Insulin Pumps: Instead of using subcutaneous injections, some patients can use insulin-pump therapy, a method of insulin administration that more closely mimics the normal function of the pancreas. To be a candidate for the insulin pump, a patient must have Type 1 diabetes, be able to monitor her own blood glucose levels, and be able to operate the pump. Patients using pump therapy also must be highly motivated; they’ll have to monitor their blood glucose levels at least four times a day and keep careful records to help evaluate their therapy.

The battery-powered pump contains a syringe and a computer chip that stores information for insulin administration. To administer insulin, the patient attaches an infusion set with a small catheter to the pump. She then inserts the catheter into her abdomen, arm, or thigh. She can wear the pump 24 hours a day but should change the injection site every 72 hours. She should also change the site when it becomes inflamed or painful, or whenever the system leaks or becomes clogged.
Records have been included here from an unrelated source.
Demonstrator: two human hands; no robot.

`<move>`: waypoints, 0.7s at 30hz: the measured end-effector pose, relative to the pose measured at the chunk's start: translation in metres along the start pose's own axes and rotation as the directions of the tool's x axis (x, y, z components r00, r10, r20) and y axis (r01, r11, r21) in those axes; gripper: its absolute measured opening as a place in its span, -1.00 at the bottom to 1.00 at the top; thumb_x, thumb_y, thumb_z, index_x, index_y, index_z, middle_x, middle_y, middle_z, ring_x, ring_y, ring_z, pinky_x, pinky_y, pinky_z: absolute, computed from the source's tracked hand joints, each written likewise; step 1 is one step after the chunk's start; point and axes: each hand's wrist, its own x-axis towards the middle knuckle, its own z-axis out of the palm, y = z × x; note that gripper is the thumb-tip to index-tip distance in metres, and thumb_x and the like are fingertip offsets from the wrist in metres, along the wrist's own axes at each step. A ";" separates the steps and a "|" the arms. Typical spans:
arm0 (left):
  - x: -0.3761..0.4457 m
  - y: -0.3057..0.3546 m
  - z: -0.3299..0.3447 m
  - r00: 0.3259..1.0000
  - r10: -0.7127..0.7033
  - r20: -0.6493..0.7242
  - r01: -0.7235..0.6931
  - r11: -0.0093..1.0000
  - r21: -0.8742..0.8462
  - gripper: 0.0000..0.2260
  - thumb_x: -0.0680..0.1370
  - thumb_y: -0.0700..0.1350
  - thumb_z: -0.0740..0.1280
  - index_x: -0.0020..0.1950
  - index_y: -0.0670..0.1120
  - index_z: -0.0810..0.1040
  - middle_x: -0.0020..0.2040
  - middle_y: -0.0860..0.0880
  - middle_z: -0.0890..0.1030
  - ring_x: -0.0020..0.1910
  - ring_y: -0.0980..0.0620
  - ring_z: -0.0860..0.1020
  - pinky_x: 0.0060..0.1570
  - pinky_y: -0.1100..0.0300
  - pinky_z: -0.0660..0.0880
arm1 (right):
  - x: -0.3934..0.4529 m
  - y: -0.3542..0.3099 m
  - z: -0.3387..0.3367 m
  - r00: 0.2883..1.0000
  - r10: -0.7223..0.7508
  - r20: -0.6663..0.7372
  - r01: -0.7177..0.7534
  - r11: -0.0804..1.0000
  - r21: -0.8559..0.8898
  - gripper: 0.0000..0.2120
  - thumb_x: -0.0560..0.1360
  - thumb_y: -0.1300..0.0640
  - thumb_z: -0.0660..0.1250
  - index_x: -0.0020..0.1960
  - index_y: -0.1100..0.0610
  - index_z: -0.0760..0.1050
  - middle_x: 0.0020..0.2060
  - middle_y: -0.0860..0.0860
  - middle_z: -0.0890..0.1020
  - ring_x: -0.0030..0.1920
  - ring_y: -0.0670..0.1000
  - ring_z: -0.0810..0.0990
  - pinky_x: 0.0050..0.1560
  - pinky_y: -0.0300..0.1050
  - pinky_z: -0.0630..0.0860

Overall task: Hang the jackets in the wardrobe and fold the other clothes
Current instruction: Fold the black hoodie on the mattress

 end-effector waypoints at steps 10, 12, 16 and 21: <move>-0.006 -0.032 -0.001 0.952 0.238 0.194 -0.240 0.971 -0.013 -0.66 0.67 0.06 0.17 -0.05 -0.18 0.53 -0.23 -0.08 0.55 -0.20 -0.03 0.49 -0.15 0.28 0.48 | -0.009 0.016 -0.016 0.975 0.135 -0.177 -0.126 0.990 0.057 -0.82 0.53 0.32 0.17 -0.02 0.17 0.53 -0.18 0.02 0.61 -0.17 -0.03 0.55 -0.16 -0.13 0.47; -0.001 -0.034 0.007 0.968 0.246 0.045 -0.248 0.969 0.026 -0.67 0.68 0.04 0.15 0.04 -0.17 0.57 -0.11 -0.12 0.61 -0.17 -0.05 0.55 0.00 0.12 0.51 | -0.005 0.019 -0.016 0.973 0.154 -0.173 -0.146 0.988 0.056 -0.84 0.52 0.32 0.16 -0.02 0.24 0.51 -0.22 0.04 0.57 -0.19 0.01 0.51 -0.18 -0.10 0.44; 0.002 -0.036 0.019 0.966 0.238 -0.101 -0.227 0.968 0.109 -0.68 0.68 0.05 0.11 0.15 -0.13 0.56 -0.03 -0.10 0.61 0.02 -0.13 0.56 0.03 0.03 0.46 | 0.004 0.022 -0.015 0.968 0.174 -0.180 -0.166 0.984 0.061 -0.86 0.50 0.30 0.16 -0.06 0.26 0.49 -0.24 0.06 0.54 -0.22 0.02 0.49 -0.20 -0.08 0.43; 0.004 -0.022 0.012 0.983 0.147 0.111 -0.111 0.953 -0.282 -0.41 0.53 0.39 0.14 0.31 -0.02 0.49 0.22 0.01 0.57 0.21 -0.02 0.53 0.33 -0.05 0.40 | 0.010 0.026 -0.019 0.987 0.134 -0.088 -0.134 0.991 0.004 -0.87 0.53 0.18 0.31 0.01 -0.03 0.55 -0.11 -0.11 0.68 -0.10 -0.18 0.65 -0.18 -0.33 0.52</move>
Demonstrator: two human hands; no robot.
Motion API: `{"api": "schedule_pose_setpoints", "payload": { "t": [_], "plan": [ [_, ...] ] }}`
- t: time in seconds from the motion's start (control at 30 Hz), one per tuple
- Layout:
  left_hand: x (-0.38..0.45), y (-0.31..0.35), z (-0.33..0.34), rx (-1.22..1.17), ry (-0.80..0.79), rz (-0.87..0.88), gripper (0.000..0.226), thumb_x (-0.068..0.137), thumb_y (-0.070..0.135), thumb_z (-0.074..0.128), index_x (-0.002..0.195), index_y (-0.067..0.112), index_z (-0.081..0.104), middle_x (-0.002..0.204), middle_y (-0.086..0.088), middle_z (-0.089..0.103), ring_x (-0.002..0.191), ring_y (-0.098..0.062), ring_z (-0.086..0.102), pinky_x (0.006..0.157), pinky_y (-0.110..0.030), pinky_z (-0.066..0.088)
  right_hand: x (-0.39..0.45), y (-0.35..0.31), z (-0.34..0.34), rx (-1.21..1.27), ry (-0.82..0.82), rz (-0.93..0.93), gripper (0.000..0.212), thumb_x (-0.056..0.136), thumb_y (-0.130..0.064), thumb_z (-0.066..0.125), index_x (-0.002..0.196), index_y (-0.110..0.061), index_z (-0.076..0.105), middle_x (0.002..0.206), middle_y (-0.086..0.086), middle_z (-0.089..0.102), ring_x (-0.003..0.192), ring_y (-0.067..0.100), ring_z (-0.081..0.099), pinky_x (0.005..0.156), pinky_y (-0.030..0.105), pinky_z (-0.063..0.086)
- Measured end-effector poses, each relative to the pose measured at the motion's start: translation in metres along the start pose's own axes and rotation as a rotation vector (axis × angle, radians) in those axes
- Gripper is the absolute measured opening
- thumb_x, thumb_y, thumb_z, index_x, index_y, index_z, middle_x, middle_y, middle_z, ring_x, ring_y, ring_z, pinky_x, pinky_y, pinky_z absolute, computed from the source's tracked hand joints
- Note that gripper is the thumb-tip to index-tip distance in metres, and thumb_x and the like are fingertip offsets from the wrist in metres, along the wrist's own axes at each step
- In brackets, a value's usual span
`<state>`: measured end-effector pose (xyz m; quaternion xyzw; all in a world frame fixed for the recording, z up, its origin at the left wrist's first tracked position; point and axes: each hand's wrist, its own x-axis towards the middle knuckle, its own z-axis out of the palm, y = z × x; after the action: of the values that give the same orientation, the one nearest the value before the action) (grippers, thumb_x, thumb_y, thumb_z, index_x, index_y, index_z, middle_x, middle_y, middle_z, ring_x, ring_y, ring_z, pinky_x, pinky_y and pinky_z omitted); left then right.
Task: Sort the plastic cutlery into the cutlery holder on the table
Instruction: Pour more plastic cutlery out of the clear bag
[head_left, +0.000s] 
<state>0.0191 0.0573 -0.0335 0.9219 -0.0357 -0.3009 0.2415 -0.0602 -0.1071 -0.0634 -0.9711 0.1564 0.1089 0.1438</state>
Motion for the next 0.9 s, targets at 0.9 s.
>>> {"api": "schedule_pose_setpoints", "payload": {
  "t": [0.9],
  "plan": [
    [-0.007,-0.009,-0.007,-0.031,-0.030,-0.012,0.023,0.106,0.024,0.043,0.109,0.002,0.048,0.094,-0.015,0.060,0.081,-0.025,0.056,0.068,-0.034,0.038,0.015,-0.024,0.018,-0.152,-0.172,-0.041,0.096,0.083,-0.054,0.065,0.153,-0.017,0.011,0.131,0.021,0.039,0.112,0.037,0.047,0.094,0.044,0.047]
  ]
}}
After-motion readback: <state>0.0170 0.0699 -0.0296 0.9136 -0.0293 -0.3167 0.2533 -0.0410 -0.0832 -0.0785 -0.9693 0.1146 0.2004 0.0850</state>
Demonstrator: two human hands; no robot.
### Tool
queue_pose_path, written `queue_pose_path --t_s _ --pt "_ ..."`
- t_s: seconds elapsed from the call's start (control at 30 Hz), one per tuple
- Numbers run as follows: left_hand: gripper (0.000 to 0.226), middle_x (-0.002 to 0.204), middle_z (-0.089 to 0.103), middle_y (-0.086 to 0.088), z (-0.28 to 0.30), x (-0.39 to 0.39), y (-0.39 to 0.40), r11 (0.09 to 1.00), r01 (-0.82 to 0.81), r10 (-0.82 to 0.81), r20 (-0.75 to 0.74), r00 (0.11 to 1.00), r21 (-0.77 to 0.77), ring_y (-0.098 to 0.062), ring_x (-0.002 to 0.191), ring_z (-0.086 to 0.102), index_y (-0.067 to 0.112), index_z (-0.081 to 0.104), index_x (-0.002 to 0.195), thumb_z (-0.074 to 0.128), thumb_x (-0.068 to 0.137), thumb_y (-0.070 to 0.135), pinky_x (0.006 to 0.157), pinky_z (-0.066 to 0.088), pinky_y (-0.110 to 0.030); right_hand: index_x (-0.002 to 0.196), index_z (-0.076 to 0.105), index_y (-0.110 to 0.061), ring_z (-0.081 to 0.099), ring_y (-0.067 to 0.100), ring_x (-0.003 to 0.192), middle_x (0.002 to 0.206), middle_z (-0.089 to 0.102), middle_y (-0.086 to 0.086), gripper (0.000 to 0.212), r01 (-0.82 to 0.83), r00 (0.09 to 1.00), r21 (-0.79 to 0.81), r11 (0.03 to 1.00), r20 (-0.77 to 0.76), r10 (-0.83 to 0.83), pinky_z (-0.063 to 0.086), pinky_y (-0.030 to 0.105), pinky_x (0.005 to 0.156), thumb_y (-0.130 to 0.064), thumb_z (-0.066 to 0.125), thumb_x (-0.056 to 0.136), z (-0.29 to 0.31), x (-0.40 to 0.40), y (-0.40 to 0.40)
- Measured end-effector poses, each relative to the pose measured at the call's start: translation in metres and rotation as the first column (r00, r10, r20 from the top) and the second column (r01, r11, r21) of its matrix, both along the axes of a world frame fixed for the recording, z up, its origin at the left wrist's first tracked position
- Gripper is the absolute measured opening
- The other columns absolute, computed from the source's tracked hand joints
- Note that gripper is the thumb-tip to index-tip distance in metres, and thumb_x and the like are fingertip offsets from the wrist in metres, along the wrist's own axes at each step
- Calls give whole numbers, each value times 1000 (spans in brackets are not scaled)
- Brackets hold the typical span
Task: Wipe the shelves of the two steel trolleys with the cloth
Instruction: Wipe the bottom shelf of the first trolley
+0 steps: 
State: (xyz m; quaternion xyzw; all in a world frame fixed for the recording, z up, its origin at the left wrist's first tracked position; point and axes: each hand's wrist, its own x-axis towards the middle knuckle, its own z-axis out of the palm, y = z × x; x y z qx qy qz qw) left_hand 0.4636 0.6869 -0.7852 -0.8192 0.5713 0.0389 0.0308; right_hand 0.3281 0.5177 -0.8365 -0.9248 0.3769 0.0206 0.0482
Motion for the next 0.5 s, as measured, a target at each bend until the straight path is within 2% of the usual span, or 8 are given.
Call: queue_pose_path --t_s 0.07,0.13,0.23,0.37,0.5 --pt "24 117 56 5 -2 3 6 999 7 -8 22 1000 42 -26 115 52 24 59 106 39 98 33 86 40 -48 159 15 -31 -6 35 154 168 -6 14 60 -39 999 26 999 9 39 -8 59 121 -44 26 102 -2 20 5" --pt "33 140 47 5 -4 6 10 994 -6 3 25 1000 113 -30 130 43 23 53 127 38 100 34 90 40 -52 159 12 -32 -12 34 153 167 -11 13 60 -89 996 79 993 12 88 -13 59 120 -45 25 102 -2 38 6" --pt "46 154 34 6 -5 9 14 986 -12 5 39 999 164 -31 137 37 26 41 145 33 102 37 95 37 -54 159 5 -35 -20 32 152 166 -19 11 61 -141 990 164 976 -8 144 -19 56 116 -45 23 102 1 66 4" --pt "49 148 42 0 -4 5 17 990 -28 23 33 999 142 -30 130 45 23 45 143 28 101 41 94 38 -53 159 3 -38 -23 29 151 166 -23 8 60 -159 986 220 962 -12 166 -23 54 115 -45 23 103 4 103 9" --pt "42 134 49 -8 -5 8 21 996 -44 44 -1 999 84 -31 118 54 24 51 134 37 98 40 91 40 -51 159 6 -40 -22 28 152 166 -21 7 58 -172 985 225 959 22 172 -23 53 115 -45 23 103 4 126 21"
Using the pump provides several benefits. Because blood glucose levels can be more tightly controlled, glycosylated hemoglobin levels and the number of hyperglycemic episodes can be reduced. The pump may also help lower the number of congenital birth defects in children who are born to mothers with diabetes. Insulin-pump therapy also may help delay the progression of microvascular and macrovascular complications and neuropathy.